2026 年 6 巻 p. 55-62
【目的】腰部障害との関連が示唆される野球選手のバッティング時の体幹側屈と,全身的運動指標である垂直跳びとの関連を探索的に検討し,腰部障害予防の一助とすること。
【方法】対象は健常男子中学生28名とした。垂直跳び跳躍高はデジタル測定器で計測し,測定条件を満たさない跳躍を失敗試行とした。バッティング時の体幹側屈角度は動作解析ソフトを用いて腰椎と胸椎に分けて測定し,跳躍高との相関,跳躍成功群・失敗群および腰痛歴の有無による群間比較を行った。

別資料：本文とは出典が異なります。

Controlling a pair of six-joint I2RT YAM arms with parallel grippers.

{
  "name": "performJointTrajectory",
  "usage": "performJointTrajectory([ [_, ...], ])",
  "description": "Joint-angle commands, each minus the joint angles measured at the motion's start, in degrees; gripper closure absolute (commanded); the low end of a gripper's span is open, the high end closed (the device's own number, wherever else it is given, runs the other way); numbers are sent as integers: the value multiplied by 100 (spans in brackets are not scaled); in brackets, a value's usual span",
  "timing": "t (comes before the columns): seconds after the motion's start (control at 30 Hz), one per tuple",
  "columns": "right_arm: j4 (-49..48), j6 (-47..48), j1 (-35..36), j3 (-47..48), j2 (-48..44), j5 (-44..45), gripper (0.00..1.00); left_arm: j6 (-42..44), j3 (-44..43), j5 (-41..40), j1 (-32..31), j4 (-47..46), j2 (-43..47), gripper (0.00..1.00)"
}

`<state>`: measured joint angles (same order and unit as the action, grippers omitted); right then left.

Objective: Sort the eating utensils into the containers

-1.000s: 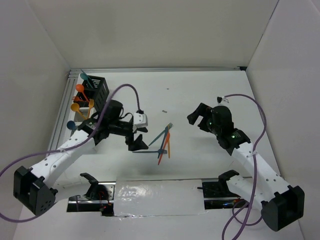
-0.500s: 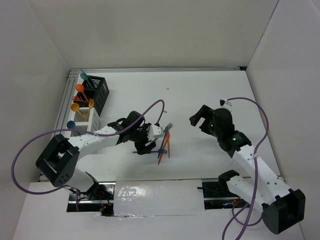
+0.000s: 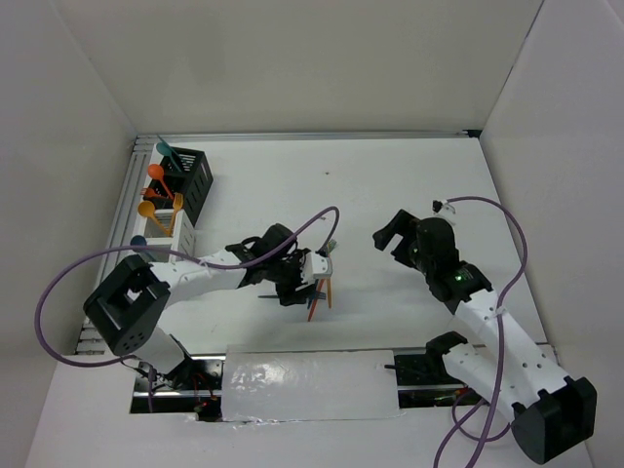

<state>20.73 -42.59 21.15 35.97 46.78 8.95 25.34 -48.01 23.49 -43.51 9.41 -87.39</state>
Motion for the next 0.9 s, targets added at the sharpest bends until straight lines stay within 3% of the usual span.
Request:
performJointTrajectory([
  [0.0, 53, -39, -40, -11, -126, 195, 0, 120, -104, 209, -114, -361, -190, 26],
  [0.7, 493, -30, -32, 95, -609, 467, 0, 226, 275, -406, -246, -835, -752, 41],
  [0.87, 616, -74, -40, 95, -784, 520, 0, 182, 292, -381, -334, -792, -867, 62],
])
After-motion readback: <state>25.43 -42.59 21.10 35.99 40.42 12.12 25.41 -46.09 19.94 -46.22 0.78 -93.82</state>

【結果】腰椎および胸椎側屈角度は跳躍高と有意な負の相関を認めた(p < 0.01)。跳躍成功群は失敗群に比べ腰椎および胸椎側屈角度が有意に小さく,跳躍高が有意に大きかった(p < 0.05)。腰痛歴あり群はなし群に比べ,腰椎側屈角度が有意に大きく,跳躍高が有意に小さかった(p < 0.05)。
【結論】バッティング時の体幹側屈角度と垂直跳び動作の関連を検討した結果,それらは一部関連している可能性が示されたが,両動作の因果関係やスポーツ現場における今後の有用性に関しては更なる研究が必要である。